Learning a new Visualization Technique
Gephi is a great tool for dynamic network visualizations. This is a tool that I am unfamiliar with, it does not have any similarity to other programs such as Tableau, JMP that are similar to Excel. It was completely unfamiliar to me, however although it proved challenging, practise does make perfect along with reading up the reference links & notes provided by Prof Kam.
Personal reflections aside, the network and timeline functionality within Gephi allows many patterns to be identified, this helped me achieve the purpose of visualizing communication patterns of the Dinopark Communication datasets. The time interval creation was not easy in the beginning: some steps you need to take,
- have a dataset with timestamp/time interval
- make sure its in a proper format e.g. DDMMYYYY which Gephi recognizes
- you can have time variables in both your nodes & edges (the benefit of having it in your node, the nodes are interactive; appear and disappear based on time as compared to being static)

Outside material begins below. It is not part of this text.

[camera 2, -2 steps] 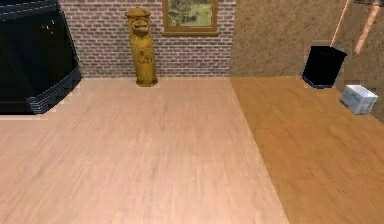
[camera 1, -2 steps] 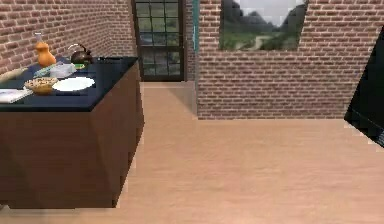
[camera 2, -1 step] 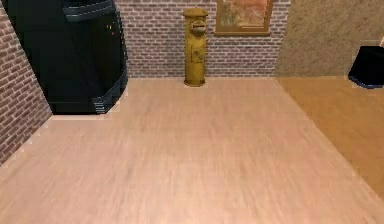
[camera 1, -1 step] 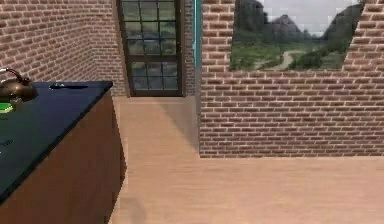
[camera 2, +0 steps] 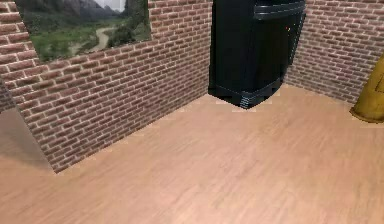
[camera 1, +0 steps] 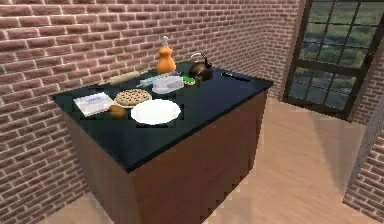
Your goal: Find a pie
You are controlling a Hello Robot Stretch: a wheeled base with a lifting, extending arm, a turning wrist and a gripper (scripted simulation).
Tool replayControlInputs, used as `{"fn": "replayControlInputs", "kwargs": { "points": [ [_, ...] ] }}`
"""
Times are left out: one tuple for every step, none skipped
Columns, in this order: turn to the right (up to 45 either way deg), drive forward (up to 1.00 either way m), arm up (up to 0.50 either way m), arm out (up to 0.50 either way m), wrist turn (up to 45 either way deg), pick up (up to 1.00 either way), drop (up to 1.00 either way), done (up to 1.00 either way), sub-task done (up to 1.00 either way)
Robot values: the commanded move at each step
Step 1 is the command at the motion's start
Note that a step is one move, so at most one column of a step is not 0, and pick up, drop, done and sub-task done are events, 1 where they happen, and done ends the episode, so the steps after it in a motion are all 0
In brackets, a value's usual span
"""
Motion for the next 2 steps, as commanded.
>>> {"fn": "replayControlInputs", "kwargs": {
  "points": [
    [-15.0, 0.0, 0.0, 0.0, 0.0, 0.0, 0.0, 0.0, 0.0],
    [0.0, 0.0, 0.0, 0.0, 0.0, 0.0, 0.0, 1.0, 0.0]
  ]
}}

- navigate to data laboratory, click merge columns, for your node/edges (depends if you have time in both or one, do accordingly)

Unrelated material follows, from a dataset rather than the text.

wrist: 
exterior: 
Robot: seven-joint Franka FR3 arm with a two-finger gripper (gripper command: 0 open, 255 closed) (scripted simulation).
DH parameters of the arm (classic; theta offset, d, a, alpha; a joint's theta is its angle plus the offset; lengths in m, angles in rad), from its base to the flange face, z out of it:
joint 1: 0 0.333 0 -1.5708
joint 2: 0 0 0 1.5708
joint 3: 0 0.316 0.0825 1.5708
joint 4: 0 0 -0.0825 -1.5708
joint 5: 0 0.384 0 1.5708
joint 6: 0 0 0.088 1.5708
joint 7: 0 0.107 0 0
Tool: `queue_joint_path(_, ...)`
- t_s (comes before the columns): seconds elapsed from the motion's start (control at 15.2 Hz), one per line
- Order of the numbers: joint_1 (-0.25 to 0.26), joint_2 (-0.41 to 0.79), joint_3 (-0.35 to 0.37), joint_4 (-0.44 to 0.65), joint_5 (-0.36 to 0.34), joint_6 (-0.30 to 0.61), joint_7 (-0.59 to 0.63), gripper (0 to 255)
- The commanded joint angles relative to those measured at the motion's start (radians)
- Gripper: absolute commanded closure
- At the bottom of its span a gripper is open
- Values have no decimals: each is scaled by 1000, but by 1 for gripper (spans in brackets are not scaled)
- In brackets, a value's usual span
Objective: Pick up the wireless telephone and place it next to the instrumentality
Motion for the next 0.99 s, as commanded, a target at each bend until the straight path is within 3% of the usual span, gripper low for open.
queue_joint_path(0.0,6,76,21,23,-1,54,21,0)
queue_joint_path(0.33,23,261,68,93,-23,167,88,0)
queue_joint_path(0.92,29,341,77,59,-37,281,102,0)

- click create time interval (you don't need a start/end column although you can have. Timestamp would be good enough as Gephi can create the time interval based on timestamp)
- Start/End: Timestamp or if you have a start/end datapoint, Start/End: Start Time/End Time
- choose the exact format of your timestamp so that you don't get errors
- click ok, your done, Enable timeline should appear (else go to the Window Tab>Timeline)
- In order to have your nodes increased based on degree/whatever your measuring go to "Appearance"> notice an infinity sign (horizontal 8..), click it "Enables auto transformation">Apply
- For color schemes and formatting, go figure!
However, some limitations faced were the UI. It is not predictive and there are few resources/tutorials online to be used as reference, hence a great amount of time was spent in experimenting different combinations and results. To add on, there is no undo function, hence each time I had to reload my dataset to continue experimenting. The dataset too had to be prepared in Gephi format, e.g. Nodes: ID, Label, Time Edges: Source, Target, Directed/Undirected, Time and etc. For others who are new and want to learn more, a good start would be: https://www.youtube.com/user/jengolbeck, she provides quite detailed step by step tutorials. If you have many nodes (millions), you can refer to: https://gephi.org/users/install/ to increase the memory allocation to have larger datasets and avoid constant "JVM Failed" messages.
In summary, Gephi:
+ Good for network visualizations: Emails, Phone calls, Database, any communication in general (as long as you can prepare the data in the required format)
- No undo, few tutorials, large datasets do not run very well
Approach to analyzing the dataset
The datasets for both communication and movement add up to over 40 to 50 million rows of data. It is inevitable to get lost at first, however the approach I took was to take a top-down approach, focus on the largest communication datas, drill down, focus on certain aspects, drill back up/down and iterate accordingly. The movement dataset, should definitely not be ignored, but be of a less priority. First identify meaningful communication patterns then try to link it with the movement data. Else start from the movement data and link it back to the communication data. This allowed me to build up my story based on the patterns I was getting.